Setor da uva e do vinho avalia perdas e define ações

Setor da uva e do vinho avalia perdas e define ações

As enchentes que atingem o Rio Grande do Sul afetaram mais de 2,3 milhões de pessoas e já são 161 óbitos confirmados pela Defesa Civil do estado. Os olhos do mundo inteiro estão voltados para essa situação, que também mobiliza todos da Serra Gaúcha, região que depende da uva e do vinho para sobreviver. Pensando nisso, na manhã de terça-feira (21), mais de 50 representantes do setor da viticultura uniram forças em uma reunião da Câmara Setorial da Cadeia Produtiva da Uva e do Vinho para debater novas ações. Foram discutidas estratégias de auxílio de médio a longo prazo, o levantamento de perdas e a avaliação de impactos econômicos. Também foi apresentado pela Embrapa um plano para avaliação de riscos climáticos e um grupo de trabalho da câmara para a criação de propostas específicas de políticas públicas para a área da vitivinicultura.

Durante a reunião foi mostrado que no momento ainda não é possível fazer avaliações concretas de todo o impacto causado para os produtores, suas propriedades – como a da foto acima, a vinícola Valparaiso, que fica em Barão (RS) – e o setor como um todo. As dificuldades para isso, são diversas: “O cenário é bastante desolador, têm locais onde a terra ficou na laje, em outros só a Defesa Civil e os bombeiros conseguem chegar e outros estão totalmente sem acesso”, avalia Thompson Didoné, extensionista da Emater de Bento Gonçalves, em ata do encontro. Segundo Adeliano Cargnin, chefe da Embrapa Uva e Vinho e coordenador da Câmara Setorial da Cadeia Produtiva da Uva e do Vinho do RS, alternativas estão sendo utilizadas: “A Embrapa está realizando um levantamento dos danos a partir de imagens de satélite das áreas atingidas”, explica. Essas imagens são comparadas com um banco de dados já existente. “Depois teremos de validar tudo isso indo até os locais”, complementa.

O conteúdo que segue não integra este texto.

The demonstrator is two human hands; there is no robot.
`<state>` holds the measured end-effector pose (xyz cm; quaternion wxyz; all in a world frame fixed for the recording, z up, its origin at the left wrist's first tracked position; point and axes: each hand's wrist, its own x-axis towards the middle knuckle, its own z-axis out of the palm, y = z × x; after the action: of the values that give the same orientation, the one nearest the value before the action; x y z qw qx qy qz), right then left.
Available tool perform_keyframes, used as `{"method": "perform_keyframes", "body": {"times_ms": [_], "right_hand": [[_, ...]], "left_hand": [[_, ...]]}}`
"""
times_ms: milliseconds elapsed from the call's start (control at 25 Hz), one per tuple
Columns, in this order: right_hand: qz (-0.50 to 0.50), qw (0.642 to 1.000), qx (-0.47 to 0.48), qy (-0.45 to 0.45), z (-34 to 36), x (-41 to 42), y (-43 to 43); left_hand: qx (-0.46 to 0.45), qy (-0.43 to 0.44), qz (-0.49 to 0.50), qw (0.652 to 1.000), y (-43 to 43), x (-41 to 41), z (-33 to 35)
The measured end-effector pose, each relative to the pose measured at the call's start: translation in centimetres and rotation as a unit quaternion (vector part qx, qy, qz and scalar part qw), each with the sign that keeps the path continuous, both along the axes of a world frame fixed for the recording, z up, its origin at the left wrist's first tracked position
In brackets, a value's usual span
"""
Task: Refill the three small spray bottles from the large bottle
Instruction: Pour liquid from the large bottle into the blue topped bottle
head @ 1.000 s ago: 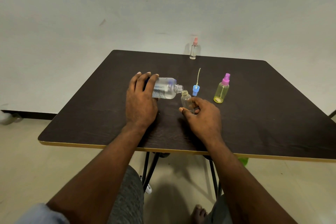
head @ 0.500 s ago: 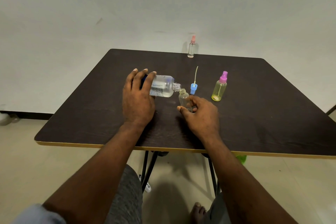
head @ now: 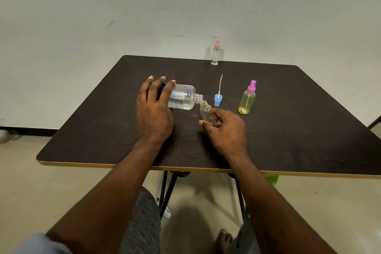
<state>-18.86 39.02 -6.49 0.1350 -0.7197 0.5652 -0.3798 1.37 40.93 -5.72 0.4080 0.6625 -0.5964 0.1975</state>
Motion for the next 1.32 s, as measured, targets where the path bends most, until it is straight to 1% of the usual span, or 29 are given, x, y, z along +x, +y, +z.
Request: {"method": "perform_keyframes", "body": {"times_ms": [320,1320], "right_hand": [[0.001,1.000,0.007,0.004,0.07,-0.05,0.05],[0.004,1.000,0.002,0.005,0.03,-0.05,-0.01]], "left_hand": [[-0.026,-0.007,-0.004,1.000,-0.31,0.17,-0.44],[-0.028,-0.006,0.005,1.000,-0.32,0.19,-0.35]]}}
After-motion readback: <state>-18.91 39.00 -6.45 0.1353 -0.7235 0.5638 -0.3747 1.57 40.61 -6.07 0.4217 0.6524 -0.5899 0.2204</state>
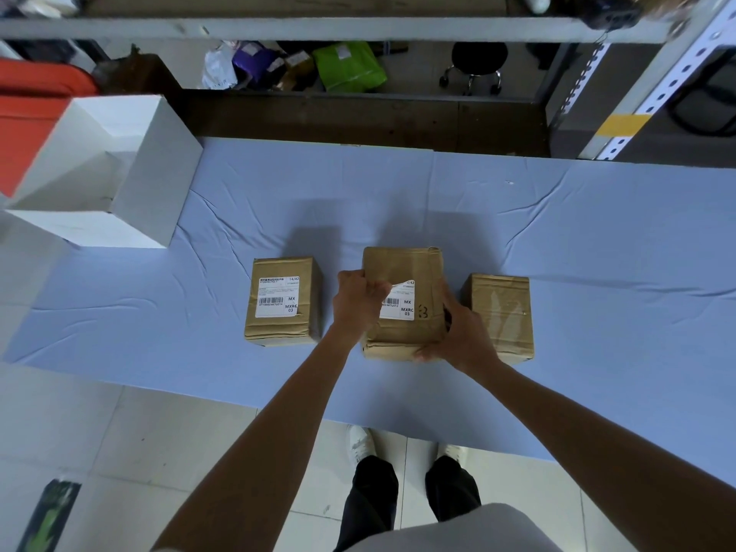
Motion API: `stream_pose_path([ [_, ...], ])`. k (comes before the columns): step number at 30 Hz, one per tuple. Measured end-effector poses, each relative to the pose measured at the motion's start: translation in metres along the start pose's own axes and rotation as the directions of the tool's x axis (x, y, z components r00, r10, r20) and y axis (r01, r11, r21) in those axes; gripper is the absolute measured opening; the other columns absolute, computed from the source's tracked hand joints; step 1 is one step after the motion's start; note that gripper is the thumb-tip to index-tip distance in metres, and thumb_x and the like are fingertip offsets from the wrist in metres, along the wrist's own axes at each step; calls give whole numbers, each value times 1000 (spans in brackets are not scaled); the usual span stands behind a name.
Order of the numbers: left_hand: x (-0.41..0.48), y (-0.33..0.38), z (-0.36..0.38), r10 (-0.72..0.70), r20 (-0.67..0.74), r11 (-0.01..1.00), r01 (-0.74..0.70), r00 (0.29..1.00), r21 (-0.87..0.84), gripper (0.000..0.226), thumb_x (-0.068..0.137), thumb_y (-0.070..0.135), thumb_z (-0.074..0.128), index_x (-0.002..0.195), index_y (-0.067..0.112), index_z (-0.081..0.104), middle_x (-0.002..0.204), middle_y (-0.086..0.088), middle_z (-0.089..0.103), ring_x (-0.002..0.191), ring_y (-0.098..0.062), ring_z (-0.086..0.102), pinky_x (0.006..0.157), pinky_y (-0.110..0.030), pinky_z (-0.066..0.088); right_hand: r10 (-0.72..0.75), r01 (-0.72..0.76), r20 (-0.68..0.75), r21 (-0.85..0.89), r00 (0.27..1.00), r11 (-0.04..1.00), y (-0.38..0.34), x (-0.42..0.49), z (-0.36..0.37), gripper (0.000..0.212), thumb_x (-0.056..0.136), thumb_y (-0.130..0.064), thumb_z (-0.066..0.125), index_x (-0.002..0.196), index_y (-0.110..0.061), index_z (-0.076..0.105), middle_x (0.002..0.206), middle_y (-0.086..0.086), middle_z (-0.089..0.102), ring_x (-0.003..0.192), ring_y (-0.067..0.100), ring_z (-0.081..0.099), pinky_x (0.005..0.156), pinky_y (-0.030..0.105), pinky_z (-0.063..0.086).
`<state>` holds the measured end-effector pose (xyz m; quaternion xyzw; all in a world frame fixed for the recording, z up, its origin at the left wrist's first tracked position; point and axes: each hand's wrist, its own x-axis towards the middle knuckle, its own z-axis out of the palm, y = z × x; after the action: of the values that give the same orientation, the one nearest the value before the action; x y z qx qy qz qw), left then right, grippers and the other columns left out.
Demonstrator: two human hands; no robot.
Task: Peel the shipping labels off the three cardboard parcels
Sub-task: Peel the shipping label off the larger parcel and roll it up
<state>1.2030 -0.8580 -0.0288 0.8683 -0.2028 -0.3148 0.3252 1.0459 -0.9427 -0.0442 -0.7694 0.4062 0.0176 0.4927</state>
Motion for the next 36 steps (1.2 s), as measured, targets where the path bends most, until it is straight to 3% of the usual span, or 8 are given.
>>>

Cargnin conta que todo o setor será cuidado com atenção, não apenas as áreas afetadas: “Será apresentado um plano de ação emergencial em junho, ainda em elaboração. Pensando a longo prazo, a ideia é ajudar todos”, relata o coordenador. Ele explica que as imagens utilizadas para avaliação dos danos servirão para indicar os locais a serem assistidos inicialmente, mas que o trabalho não terminará por aí: “Vamos tentar criar um plano de revitalização e de modernização da viticultura para todos”, complementa Cargnin. Pensando nisso, Luís Bohn, adjunto da gerência técnica Emater/RS ASCAR, parceira na iniciativa, alertou  para uma continuidade necessária de monitoramento: “Em relação à viticultura temos que prestar muita atenção porque nós estamos sujeitos a novos deslizamentos”, disse em entrevista ao canal de YouTube do Brasil de Vinhos, no Brasil de Vinhos Recebe.

Dessa forma, ficou definida a criação de um grupo de trabalho da Câmara Setorial, coordenado pela Embrapa, para pensar em propostas específicas de políticas públicas para a área da vitivinicultura. De acordo com a ata da reunião, Participarão deste grupo Embrapa, Emater, Banrisul, Farsul, Badesul, Ministério da Agricultura e Pecuária (Mapa), Associação dos Produtores e Comerciantes de Sementes e Mudas do Rio Grande do Sul (Apassul) e Secretaria da Agricultura, Pecuária, Produção Sustentável e Irrigação (Seapi).

O encontro foi mobilizado por Adeliano Cargnin, chefe da Embrapa Uva e Vinho e coordenador da Câmara Setorial da Cadeia Produtiva da Uva e do Vinho do RS, e Clair Kuhn, diretor geral adjunto da Secretaria da Agricultura, Pecuária, Produção Sustentável e Irrigação (SEAPI) e coordenador das câmaras setoriais.